▸ ABOUT THIS TASK
Using the records that follow, reproduce exactly the lines starting at the line containing "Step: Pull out" and ending at the line containing "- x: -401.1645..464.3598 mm". Include both end lines and no pictures.

[Records excerpted from a collection]
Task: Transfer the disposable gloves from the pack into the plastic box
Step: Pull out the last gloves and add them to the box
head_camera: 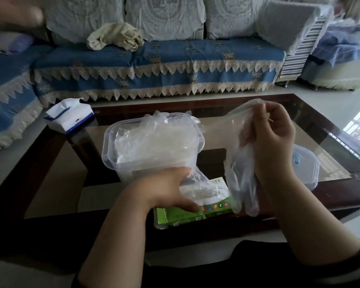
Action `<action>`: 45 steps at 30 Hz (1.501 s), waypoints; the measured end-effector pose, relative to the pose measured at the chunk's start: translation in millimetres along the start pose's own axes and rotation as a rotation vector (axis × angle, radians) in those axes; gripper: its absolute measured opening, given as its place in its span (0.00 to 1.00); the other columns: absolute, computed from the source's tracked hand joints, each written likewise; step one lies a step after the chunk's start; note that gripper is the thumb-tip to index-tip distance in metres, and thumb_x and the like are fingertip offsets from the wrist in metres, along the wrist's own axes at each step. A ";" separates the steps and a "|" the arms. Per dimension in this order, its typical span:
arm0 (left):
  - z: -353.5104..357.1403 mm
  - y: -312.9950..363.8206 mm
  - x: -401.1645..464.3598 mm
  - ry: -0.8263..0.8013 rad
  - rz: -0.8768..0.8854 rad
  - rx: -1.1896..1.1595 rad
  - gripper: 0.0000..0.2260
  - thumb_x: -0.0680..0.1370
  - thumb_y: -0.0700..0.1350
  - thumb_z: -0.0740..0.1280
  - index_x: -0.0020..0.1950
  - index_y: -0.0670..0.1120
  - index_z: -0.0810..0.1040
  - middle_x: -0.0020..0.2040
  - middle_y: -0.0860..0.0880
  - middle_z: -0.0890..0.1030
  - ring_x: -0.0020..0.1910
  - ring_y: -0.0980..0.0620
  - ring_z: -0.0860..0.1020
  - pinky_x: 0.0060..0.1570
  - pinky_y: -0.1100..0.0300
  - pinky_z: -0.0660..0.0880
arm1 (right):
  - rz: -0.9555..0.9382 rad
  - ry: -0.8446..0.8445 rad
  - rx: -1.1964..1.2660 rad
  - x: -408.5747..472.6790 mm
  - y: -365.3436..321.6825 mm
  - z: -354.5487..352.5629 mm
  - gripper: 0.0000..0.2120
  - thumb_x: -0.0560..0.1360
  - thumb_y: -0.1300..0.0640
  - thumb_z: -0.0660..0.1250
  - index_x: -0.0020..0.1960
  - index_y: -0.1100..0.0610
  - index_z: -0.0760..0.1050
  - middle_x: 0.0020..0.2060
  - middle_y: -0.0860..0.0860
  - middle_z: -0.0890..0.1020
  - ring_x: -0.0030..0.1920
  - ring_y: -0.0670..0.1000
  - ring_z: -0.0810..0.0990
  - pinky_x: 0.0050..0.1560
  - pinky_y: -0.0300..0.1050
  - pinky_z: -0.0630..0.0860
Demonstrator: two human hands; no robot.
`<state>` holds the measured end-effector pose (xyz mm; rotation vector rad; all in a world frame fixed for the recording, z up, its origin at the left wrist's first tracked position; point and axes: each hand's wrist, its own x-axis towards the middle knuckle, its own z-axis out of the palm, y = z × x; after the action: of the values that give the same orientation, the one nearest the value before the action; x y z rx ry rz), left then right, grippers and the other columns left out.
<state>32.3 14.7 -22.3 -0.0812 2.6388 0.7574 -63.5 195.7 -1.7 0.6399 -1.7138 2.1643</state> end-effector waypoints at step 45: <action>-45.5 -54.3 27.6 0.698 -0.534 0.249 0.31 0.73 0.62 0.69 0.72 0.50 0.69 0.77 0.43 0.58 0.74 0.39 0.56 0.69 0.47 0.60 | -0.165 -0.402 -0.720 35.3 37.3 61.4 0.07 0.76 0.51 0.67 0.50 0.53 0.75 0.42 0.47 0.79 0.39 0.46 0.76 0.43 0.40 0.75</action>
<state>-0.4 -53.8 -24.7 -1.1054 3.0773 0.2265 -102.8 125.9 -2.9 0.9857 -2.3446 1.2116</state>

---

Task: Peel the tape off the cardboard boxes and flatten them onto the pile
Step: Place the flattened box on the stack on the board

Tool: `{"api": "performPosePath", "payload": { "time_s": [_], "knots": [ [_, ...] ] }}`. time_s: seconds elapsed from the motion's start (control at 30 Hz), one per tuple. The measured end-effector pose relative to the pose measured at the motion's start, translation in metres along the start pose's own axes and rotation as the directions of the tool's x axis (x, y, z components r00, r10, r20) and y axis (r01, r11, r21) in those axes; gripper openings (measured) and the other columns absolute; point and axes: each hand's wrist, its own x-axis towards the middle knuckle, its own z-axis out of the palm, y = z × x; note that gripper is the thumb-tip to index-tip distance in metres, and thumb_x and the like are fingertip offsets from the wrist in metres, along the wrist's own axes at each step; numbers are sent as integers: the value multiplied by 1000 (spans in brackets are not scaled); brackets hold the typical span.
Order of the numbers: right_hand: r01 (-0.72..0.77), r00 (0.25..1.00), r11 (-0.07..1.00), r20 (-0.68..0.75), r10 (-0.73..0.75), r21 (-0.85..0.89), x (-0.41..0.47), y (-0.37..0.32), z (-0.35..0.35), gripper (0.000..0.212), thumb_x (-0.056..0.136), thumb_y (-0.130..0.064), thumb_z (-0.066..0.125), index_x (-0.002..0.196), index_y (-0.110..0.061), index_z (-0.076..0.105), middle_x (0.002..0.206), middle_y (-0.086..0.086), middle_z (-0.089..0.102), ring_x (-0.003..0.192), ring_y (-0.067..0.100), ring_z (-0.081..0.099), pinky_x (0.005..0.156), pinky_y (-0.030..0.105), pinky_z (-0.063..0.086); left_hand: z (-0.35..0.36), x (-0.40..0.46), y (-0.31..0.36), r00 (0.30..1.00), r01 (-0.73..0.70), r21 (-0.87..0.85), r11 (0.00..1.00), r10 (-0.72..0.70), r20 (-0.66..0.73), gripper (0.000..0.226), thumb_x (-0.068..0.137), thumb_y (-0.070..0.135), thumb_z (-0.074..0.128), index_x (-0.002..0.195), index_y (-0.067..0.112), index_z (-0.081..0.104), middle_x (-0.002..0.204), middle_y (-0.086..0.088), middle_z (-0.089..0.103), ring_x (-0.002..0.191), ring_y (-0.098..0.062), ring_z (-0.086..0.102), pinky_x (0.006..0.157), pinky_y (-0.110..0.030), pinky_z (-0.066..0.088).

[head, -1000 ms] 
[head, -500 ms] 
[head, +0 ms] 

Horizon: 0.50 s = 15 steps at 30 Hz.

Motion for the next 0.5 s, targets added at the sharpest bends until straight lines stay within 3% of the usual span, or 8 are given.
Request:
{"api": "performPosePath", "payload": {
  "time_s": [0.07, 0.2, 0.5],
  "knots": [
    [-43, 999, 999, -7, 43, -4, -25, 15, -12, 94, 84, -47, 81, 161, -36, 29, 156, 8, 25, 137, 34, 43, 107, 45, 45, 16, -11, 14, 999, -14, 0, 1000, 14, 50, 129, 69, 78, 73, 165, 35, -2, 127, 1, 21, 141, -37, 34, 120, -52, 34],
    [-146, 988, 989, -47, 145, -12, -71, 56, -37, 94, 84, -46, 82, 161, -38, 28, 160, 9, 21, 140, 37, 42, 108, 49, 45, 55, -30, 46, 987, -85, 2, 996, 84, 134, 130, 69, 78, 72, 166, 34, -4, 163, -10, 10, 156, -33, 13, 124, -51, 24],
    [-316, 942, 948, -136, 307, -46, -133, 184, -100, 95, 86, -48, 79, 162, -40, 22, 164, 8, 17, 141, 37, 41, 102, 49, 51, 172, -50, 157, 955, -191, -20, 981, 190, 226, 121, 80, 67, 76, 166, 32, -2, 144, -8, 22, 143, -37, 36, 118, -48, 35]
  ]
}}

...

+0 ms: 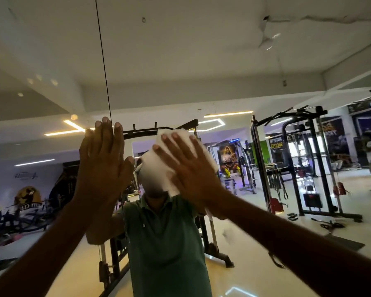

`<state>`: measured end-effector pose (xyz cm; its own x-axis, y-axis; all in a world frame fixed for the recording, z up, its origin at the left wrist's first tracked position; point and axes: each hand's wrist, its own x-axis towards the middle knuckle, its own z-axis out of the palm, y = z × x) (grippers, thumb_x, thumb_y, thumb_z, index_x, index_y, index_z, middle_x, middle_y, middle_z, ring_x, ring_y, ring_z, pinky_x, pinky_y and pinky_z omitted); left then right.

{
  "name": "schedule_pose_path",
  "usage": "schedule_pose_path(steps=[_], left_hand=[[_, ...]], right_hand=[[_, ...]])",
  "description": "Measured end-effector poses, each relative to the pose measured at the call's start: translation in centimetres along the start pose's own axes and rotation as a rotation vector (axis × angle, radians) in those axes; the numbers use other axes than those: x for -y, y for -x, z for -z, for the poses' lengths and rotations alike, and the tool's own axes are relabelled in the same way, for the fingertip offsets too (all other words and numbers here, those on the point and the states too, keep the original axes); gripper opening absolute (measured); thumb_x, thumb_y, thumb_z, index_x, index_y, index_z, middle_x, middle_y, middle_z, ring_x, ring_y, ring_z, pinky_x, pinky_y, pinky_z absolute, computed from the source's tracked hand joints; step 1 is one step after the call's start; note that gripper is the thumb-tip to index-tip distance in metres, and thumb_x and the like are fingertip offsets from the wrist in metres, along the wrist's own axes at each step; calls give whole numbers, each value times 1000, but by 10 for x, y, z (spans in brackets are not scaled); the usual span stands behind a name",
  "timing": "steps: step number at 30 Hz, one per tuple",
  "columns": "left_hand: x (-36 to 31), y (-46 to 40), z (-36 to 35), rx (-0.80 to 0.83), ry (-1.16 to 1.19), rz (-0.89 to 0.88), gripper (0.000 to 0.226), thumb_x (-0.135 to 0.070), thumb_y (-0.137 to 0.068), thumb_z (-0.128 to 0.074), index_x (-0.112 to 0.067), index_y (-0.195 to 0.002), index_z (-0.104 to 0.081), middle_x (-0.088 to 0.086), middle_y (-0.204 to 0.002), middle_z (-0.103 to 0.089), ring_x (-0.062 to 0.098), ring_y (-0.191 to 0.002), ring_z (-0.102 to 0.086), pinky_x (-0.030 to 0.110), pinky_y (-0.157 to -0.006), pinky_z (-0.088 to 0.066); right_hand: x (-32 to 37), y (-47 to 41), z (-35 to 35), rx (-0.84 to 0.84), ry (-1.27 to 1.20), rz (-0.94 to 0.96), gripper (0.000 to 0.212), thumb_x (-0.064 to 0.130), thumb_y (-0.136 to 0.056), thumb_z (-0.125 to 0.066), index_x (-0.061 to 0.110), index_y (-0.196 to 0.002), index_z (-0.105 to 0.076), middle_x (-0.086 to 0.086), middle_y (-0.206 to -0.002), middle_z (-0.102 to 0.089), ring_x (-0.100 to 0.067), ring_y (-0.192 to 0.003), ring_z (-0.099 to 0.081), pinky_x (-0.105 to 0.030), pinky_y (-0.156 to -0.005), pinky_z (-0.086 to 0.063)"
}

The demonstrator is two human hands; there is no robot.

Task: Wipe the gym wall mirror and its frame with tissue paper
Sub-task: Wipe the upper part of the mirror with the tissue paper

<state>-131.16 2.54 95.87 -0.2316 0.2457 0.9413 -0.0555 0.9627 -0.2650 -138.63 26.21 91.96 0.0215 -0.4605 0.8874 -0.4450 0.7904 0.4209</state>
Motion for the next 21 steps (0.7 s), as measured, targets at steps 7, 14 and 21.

▸ THE ANSWER
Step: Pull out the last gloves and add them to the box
head_camera: 
Action `<action>`: 45 steps at 30 Hz (1.501 s), waypoints; the measured end-effector pose, relative to the pose measured at the chunk's start: translation in millimetres along the start pose's own axes and rotation as a rotation vector (axis × angle, radians) in those axes; gripper: its absolute measured opening, given as its place in its span (0.00 to 1.00); the other columns: absolute, computed from the source's tracked hand joints, each written likewise; step one lies a step after the chunk's start; note that gripper is the thumb-tip to index-tip distance in metres, and thumb_x and the like are fingertip offsets from the wrist in metres, along the wrist's own axes at each step. A ";" separates the steps and a "|" the arms. Per dimension in this order, its typical span:
arm0 (left):
  - z: -353.5104..357.1403 mm
  - y: -312.9950..363.8206 mm
  - x: -401.1645..464.3598 mm

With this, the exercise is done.